== What is needed ==
For each line in the records that contains "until", make a copy.
BEGIN Task data
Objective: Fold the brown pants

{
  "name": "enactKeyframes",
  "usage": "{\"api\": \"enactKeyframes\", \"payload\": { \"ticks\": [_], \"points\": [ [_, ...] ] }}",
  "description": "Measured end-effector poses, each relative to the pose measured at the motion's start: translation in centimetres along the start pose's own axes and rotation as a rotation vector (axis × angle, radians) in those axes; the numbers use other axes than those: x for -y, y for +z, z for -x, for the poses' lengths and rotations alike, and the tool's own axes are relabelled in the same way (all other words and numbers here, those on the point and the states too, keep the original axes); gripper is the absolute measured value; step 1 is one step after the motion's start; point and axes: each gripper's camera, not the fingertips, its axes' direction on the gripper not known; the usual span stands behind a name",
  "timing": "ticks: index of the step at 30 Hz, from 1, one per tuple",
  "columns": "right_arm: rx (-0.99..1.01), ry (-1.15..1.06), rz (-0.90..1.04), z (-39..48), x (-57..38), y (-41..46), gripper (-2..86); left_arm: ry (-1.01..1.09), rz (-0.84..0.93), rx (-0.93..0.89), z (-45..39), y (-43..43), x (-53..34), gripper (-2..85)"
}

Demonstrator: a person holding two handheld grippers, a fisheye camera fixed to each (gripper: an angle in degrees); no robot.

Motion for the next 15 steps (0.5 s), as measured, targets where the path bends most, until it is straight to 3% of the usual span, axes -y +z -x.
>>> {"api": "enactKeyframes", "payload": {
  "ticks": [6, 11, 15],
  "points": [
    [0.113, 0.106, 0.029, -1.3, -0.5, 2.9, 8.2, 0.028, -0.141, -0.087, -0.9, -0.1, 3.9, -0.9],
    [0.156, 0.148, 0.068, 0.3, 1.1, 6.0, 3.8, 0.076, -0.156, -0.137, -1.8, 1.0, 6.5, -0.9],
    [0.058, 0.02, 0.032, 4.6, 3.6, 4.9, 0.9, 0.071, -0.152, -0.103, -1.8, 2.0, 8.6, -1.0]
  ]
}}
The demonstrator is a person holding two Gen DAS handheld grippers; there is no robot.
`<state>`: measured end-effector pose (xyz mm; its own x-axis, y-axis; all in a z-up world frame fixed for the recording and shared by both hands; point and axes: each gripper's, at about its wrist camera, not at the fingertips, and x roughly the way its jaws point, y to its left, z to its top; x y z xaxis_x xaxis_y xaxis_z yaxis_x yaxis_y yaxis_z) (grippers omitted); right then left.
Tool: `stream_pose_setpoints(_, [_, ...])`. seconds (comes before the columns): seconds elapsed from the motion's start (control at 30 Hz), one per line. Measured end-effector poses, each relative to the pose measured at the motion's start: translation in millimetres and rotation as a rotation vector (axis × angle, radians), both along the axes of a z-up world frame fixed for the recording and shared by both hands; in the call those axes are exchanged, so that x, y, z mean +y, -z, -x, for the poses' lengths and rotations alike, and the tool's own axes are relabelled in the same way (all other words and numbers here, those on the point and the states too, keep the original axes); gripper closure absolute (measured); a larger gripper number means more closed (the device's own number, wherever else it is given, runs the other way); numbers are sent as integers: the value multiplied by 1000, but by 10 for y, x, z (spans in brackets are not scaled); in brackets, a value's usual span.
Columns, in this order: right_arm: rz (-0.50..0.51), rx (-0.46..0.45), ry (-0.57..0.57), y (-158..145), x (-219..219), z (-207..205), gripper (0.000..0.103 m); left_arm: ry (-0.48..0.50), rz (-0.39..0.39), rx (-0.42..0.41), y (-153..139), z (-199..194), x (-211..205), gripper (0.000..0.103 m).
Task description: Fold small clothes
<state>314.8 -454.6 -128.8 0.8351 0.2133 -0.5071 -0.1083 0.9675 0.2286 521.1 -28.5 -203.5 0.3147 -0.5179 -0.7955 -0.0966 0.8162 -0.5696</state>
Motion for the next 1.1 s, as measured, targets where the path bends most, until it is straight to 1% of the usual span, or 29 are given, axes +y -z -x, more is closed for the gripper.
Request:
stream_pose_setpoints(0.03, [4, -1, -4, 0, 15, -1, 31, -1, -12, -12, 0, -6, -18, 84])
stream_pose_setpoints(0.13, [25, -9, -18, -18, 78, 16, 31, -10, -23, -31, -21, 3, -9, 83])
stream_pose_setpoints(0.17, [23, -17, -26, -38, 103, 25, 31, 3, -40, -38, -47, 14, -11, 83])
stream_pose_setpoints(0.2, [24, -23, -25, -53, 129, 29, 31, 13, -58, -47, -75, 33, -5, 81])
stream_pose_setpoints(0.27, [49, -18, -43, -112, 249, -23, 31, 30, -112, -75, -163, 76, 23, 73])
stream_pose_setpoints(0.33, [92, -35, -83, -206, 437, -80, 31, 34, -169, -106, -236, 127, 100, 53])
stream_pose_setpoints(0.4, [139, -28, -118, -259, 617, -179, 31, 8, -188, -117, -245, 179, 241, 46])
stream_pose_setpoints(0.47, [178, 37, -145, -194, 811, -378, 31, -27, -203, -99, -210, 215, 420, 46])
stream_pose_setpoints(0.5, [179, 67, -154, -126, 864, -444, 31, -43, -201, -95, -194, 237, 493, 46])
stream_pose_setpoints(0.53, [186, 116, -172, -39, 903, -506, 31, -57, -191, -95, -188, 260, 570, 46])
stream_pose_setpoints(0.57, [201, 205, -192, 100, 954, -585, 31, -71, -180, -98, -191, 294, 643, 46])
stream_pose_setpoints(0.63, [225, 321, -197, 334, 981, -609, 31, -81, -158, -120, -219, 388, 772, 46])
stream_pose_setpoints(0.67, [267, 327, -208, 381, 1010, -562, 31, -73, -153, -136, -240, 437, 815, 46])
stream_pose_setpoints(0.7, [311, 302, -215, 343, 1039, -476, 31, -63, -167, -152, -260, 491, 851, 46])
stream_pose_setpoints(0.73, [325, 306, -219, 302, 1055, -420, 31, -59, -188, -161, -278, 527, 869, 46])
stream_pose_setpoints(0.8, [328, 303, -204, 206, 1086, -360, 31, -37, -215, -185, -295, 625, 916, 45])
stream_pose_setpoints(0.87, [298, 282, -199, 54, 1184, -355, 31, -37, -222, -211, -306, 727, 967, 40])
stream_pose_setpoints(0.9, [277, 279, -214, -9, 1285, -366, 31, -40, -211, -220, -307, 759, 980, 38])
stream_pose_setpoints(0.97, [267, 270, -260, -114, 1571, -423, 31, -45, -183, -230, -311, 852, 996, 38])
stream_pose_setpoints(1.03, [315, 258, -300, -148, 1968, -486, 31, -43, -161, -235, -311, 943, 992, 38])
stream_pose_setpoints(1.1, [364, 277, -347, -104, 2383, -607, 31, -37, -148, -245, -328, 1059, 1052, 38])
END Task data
== Task response ==
Motion for the next 15 steps (0.5 s), as measured, targets where the path bends most, until it is straight to 3% of the usual span, axes -y +z -x.
Motion for the next 1.1 s, as measured, targets where the path bends most, until it is straight to 1% of the usual span, or 29 are given, axes +y -z -x, more is closed for the gripper.

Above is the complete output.